Once done, you can republish the article with a new date if you made substantial changes. But if your changes were only minor, I suggest you put an editor’s note at the top of the page stating when the content was last reviewed and updated. That way, if you have dates on your blog, people won’t be turned off by seeing an article that’s three years old thinking it might be irrelevant.
Remember: Even if you update the article, always keep the content at the same URL because that URL may have built up links and traffic over time. (That is, of course, unless you need to 301 redirect it for some reason.)
Did you optimize your content before you published it last time? Even if you did, there may be some new, missed opportunities. Take some time to understand how you can improve the optimization of the webpage.

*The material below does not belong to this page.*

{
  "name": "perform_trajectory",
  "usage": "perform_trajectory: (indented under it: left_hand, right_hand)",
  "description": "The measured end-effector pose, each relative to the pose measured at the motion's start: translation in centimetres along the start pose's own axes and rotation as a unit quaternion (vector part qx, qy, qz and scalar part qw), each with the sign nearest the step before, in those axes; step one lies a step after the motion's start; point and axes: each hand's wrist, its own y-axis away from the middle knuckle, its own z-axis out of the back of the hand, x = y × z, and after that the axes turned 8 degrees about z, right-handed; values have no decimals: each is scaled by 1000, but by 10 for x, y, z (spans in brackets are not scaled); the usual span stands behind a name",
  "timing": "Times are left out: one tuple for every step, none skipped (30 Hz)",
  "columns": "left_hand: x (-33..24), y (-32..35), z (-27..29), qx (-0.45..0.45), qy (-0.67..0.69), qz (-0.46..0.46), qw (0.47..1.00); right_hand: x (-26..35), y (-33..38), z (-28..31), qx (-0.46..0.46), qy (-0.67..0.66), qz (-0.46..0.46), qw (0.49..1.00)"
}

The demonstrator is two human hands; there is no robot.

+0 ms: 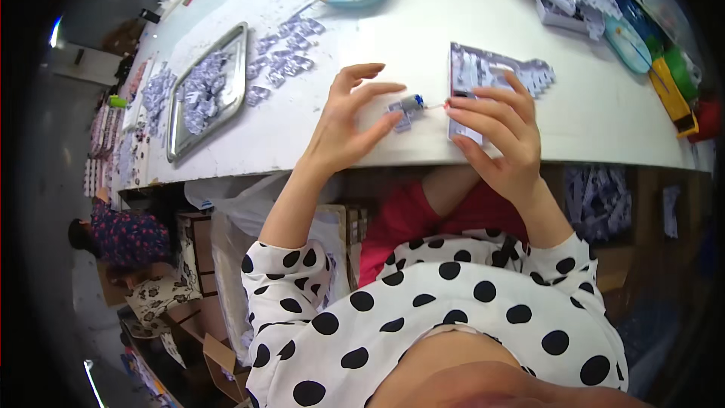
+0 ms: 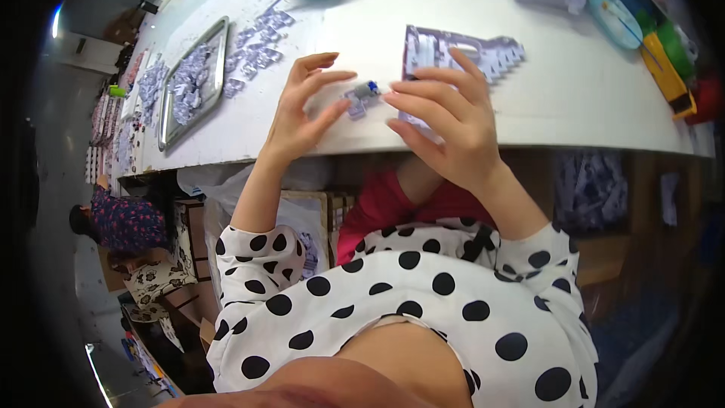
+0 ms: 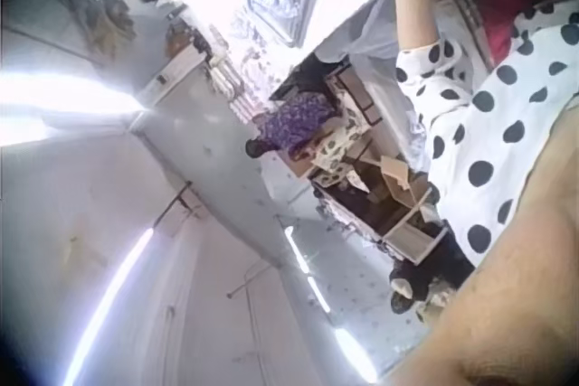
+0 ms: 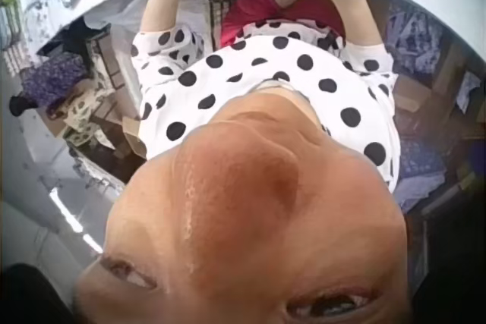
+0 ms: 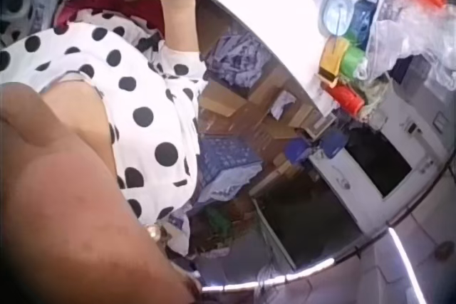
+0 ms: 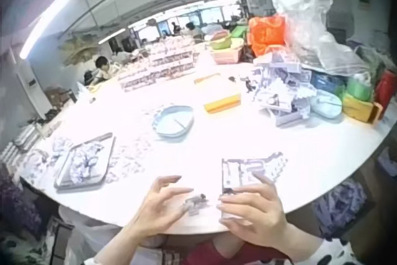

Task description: The person assembles plastic toy gun sections by hand, adding small components to them and organizing the finished sections.

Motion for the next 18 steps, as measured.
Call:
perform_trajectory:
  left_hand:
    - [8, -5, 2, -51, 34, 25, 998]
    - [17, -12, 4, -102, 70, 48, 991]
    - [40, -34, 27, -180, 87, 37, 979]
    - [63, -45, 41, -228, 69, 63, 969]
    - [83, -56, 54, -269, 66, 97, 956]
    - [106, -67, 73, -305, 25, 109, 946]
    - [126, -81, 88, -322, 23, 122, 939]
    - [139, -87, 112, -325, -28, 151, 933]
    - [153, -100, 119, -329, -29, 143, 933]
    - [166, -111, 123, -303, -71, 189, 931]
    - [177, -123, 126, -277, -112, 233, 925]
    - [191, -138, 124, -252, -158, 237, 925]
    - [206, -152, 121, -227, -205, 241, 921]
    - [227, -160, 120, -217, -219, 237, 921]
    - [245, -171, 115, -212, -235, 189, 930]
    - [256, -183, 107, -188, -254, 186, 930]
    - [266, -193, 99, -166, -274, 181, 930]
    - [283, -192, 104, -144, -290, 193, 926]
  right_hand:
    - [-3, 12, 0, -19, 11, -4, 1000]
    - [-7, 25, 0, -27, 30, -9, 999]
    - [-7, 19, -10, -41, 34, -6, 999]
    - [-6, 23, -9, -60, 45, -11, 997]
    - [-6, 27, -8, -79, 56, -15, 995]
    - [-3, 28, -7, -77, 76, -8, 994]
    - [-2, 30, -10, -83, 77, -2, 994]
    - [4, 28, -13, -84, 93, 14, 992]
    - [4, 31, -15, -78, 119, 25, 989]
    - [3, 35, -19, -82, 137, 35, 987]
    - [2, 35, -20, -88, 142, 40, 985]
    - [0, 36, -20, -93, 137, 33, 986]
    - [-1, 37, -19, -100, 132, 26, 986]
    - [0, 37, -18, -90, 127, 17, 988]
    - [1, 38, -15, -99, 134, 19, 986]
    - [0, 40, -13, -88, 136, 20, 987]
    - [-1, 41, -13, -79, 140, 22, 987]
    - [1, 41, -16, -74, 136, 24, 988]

One of the best ways to do that is with the use of SEO tools. SEO tools can tell you quickly how you can better optimize a webpage. (Or you can always follow an SEO checklist as well.)
Take, for example, the Single Page Analyzer tool in our SEOToolSet. This tool can analyze your webpage and give you data on:
- Keyword usage and distribution
- Tags and headings
- Linking and anchor text
- Any problems with cloaking
- Mobile friendliness
- And much more
You could also use our Multi Page Analyzer tool to compare your webpage to your competition in the search results (meaning, the top-ranked pages that you are competing with). This can show you what they’re doing with their optimization, and you can get recommendations for keyword usage.

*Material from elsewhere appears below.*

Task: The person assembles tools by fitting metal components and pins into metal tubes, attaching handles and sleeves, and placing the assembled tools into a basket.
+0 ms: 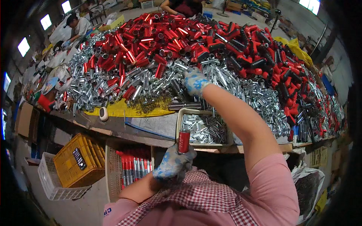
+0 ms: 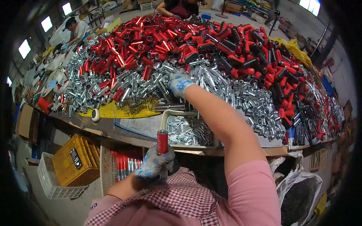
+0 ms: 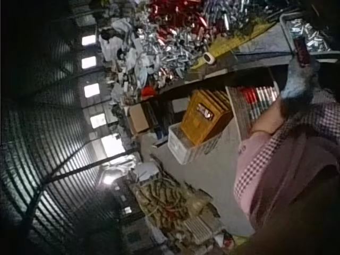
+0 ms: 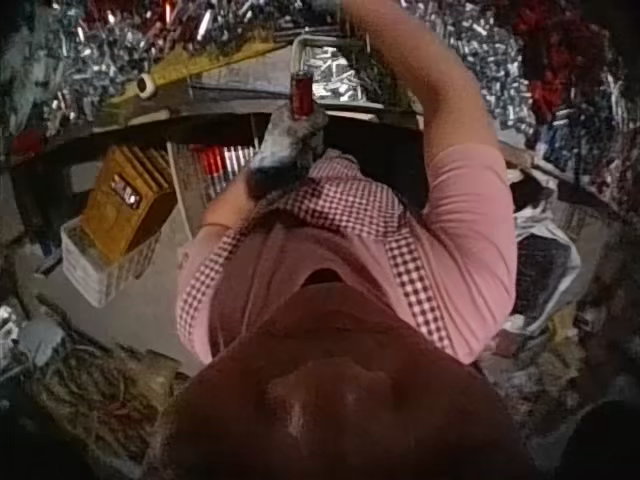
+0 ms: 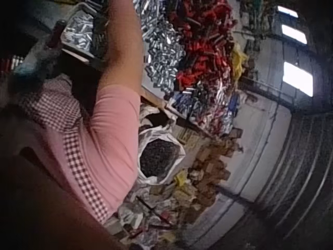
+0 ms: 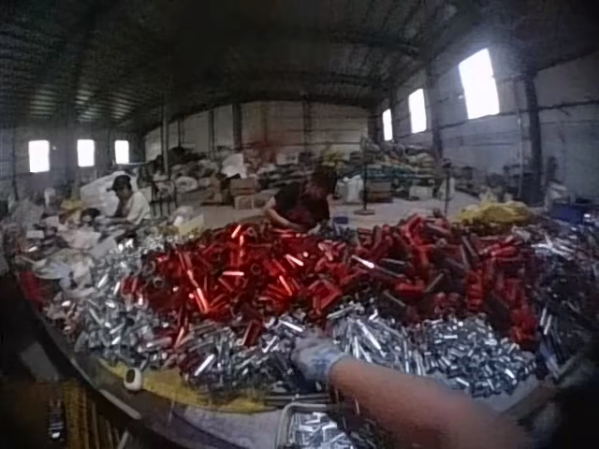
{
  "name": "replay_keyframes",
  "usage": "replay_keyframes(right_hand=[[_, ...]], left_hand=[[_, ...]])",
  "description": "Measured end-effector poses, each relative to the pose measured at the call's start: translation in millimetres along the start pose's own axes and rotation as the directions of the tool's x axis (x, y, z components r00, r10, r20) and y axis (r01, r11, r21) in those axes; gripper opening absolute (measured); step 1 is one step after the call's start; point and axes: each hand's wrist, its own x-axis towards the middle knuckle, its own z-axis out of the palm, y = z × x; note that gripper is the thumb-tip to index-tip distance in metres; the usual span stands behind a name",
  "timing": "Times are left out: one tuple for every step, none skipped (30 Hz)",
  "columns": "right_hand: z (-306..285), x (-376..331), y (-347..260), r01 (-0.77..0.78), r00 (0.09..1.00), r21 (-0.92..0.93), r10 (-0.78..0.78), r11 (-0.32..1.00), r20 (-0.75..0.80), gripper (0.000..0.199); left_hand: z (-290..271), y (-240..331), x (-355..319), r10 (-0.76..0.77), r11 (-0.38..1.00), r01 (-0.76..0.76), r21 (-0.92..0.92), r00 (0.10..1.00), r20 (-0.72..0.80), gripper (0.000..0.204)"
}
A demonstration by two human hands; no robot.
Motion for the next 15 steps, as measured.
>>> replay_keyframes(right_hand=[[-1, -7, 8, 0.043, 0.993, 0.004, -0.043, 0.999, -0.112, 0.039], [-8, -16, 9, 0.103, 0.97, 0.001, -0.1, 0.995, -0.22, 0.035], [-16, -29, 11, 0.027, 0.948, -0.034, -0.036, 0.999, -0.316, 0.031], [-24, -39, 18, 0.028, 0.949, -0.04, -0.039, 0.999, -0.314, 0.031], [-29, -47, 26, 0.009, 0.941, 0.132, 0.036, 0.991, -0.336, 0.03], [-30, -53, 34, -0.006, 0.932, 0.3, 0.114, 0.954, -0.343, 0.029], [-29, -56, 41, 0.038, 0.881, 0.412, 0.165, 0.91, -0.444, 0.029], [-28, -62, 49, 0.027, 0.879, 0.408, 0.173, 0.912, -0.444, 0.029], [-27, -69, 57, 0.015, 0.905, 0.585, 0.237, 0.811, -0.352, 0.031], [-29, -76, 57, -0.002, 0.929, 0.739, 0.274, 0.673, -0.247, 0.032], [-34, -87, 53, -0.034, 0.901, 0.834, 0.379, 0.55, -0.213, 0.036], [-28, -95, 58, -0.04, 0.899, 0.834, 0.384, 0.55, -0.21, 0.036], [-20, -107, 71, -0.06, 0.871, 0.907, 0.465, 0.416, -0.156, 0.036], [-19, -117, 73, -0.068, 0.844, 0.96, 0.529, 0.273, -0.091, 0.036], [-18, -132, 72, -0.039, 0.828, 0.981, 0.556, 0.191, -0.075, 0.036]], left_hand=[[-1, 2, 0, 0.003, 1.0, -0.003, 0.006, 1.0, 0.009, 0.018], [-4, 4, -3, 0.013, 1.0, -0.012, 0.024, 0.999, -0.029, 0.018], [-7, 4, -5, 0.022, 0.999, -0.02, 0.041, 0.998, -0.066, 0.017], [-7, 5, -6, 0.024, 0.999, -0.022, 0.036, 0.998, -0.064, 0.017], [-9, 6, -5, 0.044, 0.998, -0.039, 0.057, 0.996, -0.079, 0.018], [-10, 6, -4, 0.063, 0.995, -0.056, 0.078, 0.994, -0.093, 0.019], [-12, 6, 0, 0.066, 0.995, -0.06, 0.083, 0.995, -0.079, 0.02], [-12, 5, 2, 0.067, 0.994, -0.061, 0.086, 0.996, -0.067, 0.02], [-11, 4, 4, 0.084, 0.993, -0.078, 0.085, 0.994, -0.068, 0.02], [-11, 2, 3, 0.1, 0.992, -0.094, 0.08, 0.992, -0.078, 0.021], [-11, 2, 3, 0.097, 0.993, -0.092, 0.079, 0.993, -0.072, 0.021], [-11, 2, 4, 0.084, 0.989, -0.075, 0.124, 0.994, -0.072, 0.021], [-9, 2, 3, 0.071, 0.984, -0.058, 0.17, 0.995, -0.068, 0.021], [-8, 0, 3, 0.067, 0.984, -0.055, 0.167, 0.996, -0.065, 0.021], [-7, -1, 2, 0.07, 0.986, -0.058, 0.158, 0.995, -0.067, 0.021]])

This is great because in SEO, it’s all about beating the competition, not the algorithm.
Optimize for Featured Snippets
Another way to optimize your content is to think about reorganizing it in a way that allows you to compete for a featured snippet. A featured snippet shows up at the top of Google’s search results. It’s meant to answer a searcher’s query right away.
Also known as “position zero,” it will feature a snippet of your webpage content with a link back to your webpage. And the best part is that it shows up above all the other organic listings.

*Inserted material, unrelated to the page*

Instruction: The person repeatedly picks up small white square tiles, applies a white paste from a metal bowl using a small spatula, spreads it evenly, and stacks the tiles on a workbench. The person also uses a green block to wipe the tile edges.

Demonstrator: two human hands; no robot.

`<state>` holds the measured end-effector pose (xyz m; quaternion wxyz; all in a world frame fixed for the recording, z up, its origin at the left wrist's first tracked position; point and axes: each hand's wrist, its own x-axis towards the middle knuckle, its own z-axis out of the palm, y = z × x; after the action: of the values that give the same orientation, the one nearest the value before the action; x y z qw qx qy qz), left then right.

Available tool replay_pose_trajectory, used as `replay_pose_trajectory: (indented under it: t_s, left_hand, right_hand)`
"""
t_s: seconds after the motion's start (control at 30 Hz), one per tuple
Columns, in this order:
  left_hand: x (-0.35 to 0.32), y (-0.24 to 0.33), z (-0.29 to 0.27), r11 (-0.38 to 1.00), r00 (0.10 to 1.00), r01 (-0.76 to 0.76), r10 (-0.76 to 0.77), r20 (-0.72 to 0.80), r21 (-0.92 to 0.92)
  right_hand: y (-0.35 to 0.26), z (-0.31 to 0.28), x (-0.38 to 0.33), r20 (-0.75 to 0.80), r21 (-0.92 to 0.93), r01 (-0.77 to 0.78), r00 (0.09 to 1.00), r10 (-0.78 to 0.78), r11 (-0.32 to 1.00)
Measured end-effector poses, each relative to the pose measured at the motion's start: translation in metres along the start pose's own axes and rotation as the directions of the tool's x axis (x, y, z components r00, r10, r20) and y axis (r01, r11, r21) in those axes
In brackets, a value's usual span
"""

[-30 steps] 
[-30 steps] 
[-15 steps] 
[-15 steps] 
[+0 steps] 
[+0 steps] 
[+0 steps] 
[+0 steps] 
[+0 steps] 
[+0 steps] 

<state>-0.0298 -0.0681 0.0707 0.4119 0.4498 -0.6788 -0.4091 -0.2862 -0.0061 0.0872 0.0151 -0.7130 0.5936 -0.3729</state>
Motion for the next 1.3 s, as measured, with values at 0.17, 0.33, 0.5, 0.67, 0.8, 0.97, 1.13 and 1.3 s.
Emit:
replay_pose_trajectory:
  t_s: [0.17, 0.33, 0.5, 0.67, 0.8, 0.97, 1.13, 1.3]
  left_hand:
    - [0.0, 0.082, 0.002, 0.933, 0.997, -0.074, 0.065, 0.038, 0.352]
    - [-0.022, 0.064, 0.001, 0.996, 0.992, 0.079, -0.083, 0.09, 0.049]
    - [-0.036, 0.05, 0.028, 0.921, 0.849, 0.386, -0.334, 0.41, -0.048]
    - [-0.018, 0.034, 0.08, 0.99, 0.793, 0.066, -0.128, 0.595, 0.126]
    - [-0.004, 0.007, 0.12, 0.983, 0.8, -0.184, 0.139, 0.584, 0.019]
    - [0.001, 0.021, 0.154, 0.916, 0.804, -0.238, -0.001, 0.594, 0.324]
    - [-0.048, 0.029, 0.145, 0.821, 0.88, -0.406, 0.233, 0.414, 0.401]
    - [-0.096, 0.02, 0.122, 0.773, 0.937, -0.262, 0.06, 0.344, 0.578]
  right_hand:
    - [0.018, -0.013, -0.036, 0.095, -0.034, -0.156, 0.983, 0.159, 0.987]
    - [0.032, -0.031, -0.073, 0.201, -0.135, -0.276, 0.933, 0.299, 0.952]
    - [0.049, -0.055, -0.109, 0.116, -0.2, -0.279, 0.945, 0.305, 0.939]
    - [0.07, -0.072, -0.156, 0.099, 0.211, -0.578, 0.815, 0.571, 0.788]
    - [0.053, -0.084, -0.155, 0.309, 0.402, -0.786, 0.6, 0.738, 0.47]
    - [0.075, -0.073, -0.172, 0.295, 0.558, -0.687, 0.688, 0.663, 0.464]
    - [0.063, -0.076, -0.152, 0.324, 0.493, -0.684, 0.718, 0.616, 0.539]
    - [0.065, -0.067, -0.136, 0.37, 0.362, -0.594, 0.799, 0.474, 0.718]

I give tips on how to optimize for featured snippets in an article I wrote on surprising on-page SEO techniques you may not know about.
2. Promote It
If you have old content that’s performed well in the past, consider promoting it to generate new traffic and buzz.
First, you can share it on your social media channels. Be sure that the promotion of your old content fits seamlessly within your social media schedule, so be strategic. For more, Sendible has an article on how often you should post on social media channels.
And don’t let your social media posts get stale, either. Think about how you can vary the content in your social media updates for each article you are promoting to make it seem new and exciting.
This can be a great way to not only get more visibility and clicks, but also fill up your social media calendar.
Second, also consider how you can create fresh links to your updated page from within your own site. Look for related pages, or create new articles on a similar topic, then include a link.
You might also add a “related content” section to your blog pages for more visibility. This can feature posts you want your visitors to read next. You can see how we do that on the Bruce Clay blog:
3. Repurpose It
Another thing you can do to breathe life into old content is to repurpose it into other types of content. This may or may not boost the original webpage, depending on if you link back to it or reference it in some way. Either way, it is another step you can take to make your content work for you.
Think about it: You put in a lot of time and resources to publish that original piece. Why stop there? Get more ROI from your content by using the same topic in various formats.
You might use an old article as:
- Inspiration for a podcast
- Script for a video
- Text for an e-book
- Content for an infographic
- Topic for a webinar
- Seed for a case study — and the list goes on.
In fact, I repurposed the content you’re reading right now from a video we created.
Yet another idea is to use your older article as part of a “roundup” on your blog. A roundup can get old content in front of a new audience while still providing value and generating new ROI.